WORK TASK ▸
Return the full set of records, matching them character for character.

DATA PROVIDED ▸
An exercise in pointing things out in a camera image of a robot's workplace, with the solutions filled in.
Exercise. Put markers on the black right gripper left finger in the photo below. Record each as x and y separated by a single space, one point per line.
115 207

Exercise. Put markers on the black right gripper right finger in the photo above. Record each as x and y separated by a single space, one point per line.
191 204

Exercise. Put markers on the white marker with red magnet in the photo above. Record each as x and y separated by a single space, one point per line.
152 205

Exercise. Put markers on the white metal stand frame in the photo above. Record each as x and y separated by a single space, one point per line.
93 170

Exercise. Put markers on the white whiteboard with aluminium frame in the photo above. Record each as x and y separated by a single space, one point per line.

YOUR SOLUTION ▸
An exercise in pointing things out in a camera image of a robot's workplace, with the solutions filled in.
Exercise. Put markers on the black right gripper left finger in the photo below. Record each as x and y separated by a single space, one point per line.
115 207

Exercise. Put markers on the black right gripper right finger in the photo above. Record each as x and y separated by a single space, one point per line.
191 204

Exercise. Put markers on the white marker with red magnet in the photo above. Record each as x and y separated by a single space, one point per line.
152 205

Exercise. Put markers on the white metal stand frame in the photo above. Record each as x and y separated by a single space, one point per line.
93 170

Exercise. Put markers on the white whiteboard with aluminium frame in the photo above. Record each as x and y separated by a single space, one point per line.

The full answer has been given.